### Required action
Could you filter the material and copy every line where the word "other" occurs?

————

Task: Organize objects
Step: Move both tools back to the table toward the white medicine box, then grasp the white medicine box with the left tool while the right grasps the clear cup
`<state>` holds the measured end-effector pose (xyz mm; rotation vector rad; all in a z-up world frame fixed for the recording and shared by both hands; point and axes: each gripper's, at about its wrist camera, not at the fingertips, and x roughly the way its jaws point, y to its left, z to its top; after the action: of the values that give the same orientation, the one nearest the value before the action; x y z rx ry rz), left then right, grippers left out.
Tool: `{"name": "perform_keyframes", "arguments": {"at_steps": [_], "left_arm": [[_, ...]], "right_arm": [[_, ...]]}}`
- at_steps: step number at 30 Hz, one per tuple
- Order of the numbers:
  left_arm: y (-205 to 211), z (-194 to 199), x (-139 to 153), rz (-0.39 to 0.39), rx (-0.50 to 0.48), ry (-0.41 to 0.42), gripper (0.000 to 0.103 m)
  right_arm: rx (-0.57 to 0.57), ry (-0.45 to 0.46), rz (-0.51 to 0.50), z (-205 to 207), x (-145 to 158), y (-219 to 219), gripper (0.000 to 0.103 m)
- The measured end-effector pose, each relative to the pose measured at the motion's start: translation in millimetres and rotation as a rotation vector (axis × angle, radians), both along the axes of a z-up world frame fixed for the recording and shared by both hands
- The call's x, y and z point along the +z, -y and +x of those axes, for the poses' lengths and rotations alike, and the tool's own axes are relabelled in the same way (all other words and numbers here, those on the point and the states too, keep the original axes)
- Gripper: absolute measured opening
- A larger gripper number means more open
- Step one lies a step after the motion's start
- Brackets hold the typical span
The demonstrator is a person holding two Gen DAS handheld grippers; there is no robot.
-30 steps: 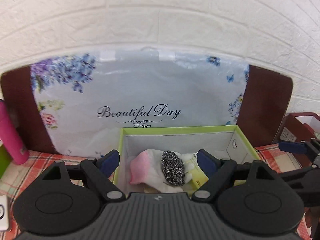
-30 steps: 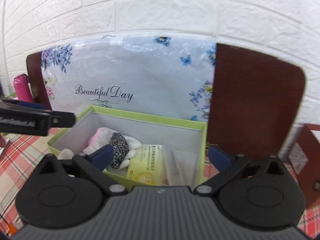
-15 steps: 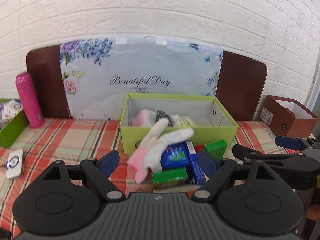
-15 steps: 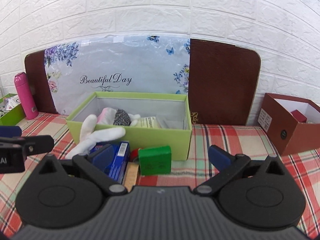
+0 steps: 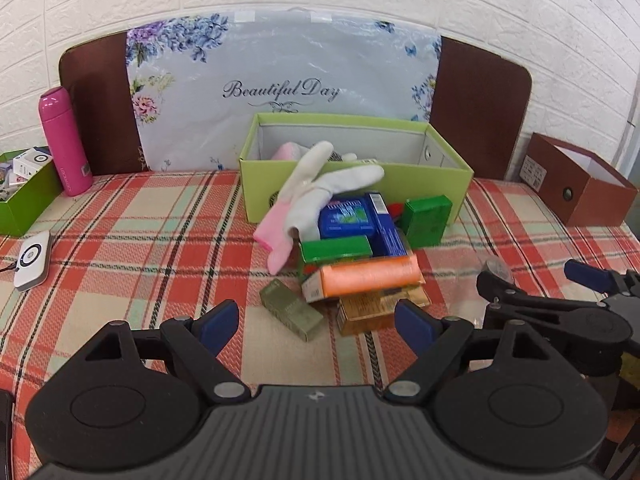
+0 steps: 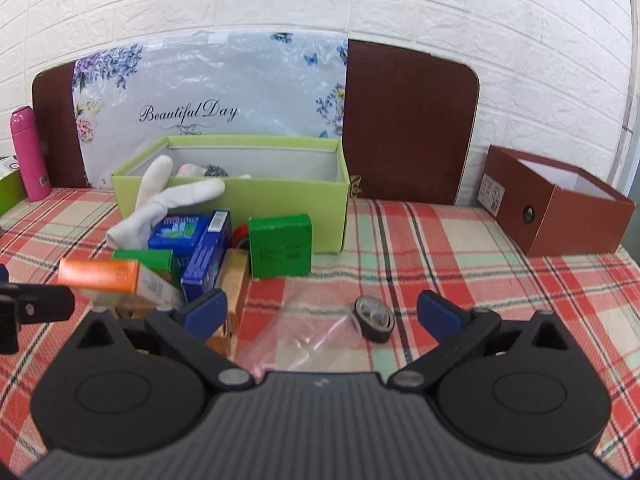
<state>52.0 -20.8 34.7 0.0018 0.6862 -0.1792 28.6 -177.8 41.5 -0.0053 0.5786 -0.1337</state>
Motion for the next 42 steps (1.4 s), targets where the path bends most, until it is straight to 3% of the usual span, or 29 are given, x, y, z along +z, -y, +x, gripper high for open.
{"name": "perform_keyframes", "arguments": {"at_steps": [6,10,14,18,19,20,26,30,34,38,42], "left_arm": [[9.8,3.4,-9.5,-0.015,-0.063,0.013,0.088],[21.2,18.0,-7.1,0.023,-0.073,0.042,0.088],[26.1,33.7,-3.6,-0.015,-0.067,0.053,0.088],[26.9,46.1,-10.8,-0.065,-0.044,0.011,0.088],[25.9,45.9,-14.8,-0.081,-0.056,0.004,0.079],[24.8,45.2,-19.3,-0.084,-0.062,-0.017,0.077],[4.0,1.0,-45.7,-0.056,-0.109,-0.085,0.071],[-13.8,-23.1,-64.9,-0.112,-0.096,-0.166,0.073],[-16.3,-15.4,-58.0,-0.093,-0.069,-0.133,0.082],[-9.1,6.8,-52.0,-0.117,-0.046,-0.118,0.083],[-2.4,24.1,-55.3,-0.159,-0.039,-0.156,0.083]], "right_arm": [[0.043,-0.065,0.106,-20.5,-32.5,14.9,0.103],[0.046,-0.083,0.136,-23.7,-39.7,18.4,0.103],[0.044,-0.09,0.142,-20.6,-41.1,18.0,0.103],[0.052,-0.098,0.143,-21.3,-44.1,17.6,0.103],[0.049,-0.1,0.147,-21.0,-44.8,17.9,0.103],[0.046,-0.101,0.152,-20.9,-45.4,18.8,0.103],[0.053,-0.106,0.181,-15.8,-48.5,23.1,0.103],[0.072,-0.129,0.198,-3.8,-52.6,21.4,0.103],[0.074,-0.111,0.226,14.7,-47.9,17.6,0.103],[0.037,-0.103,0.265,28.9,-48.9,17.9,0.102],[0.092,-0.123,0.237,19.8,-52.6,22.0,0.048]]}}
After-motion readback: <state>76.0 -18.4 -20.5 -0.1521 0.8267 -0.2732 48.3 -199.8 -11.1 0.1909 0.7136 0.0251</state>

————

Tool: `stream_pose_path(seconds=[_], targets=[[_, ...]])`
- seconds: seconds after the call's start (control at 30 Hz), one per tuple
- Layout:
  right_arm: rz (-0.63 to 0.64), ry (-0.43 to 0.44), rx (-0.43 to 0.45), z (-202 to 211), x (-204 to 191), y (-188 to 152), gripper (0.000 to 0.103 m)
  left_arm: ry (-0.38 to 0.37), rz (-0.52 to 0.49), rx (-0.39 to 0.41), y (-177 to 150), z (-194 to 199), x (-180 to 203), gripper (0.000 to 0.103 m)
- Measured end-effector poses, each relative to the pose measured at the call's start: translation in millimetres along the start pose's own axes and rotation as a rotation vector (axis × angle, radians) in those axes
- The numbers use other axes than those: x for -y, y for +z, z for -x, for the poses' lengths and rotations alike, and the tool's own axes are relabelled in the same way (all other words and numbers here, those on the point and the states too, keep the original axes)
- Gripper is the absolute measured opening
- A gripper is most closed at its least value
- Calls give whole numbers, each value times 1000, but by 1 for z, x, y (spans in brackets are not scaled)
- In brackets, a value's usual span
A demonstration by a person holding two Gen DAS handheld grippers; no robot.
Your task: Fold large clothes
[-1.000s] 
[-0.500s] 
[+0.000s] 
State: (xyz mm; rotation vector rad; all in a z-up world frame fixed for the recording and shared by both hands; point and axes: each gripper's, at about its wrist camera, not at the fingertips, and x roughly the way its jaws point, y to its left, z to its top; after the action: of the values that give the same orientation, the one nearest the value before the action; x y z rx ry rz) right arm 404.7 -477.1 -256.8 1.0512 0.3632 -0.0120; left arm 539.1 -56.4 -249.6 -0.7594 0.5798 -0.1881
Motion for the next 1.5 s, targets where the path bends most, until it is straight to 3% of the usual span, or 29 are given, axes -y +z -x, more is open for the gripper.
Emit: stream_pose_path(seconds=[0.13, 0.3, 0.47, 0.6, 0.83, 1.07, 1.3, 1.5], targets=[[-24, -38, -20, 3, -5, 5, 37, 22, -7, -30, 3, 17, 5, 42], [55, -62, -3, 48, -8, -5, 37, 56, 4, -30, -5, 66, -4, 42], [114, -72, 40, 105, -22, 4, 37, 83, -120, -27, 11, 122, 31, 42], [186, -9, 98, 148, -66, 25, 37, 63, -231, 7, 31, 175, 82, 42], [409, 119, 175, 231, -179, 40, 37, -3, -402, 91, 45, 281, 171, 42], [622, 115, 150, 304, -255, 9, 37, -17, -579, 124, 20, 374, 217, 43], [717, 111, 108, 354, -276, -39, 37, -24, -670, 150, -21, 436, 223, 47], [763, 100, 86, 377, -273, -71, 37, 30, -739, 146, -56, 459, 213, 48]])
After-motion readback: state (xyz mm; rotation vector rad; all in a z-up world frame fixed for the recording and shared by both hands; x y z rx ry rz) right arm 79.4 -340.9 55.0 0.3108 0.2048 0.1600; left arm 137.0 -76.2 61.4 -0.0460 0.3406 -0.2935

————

### Answer
- The call's x, y and z point along the +z, -y and +x of those axes, for the poses' lengths and rotations alike, and the tool's own axes are relabelled in the same way (all other words and numbers here, those on the point and the states too, keep the original axes)
- The numbers use other axes than those: x for -y, y for +z, z for -x, for the poses' lengths and rotations alike, and the tool's own axes are relabelled in the same way (all other words and numbers here, those on the point and the states too, keep the original axes)

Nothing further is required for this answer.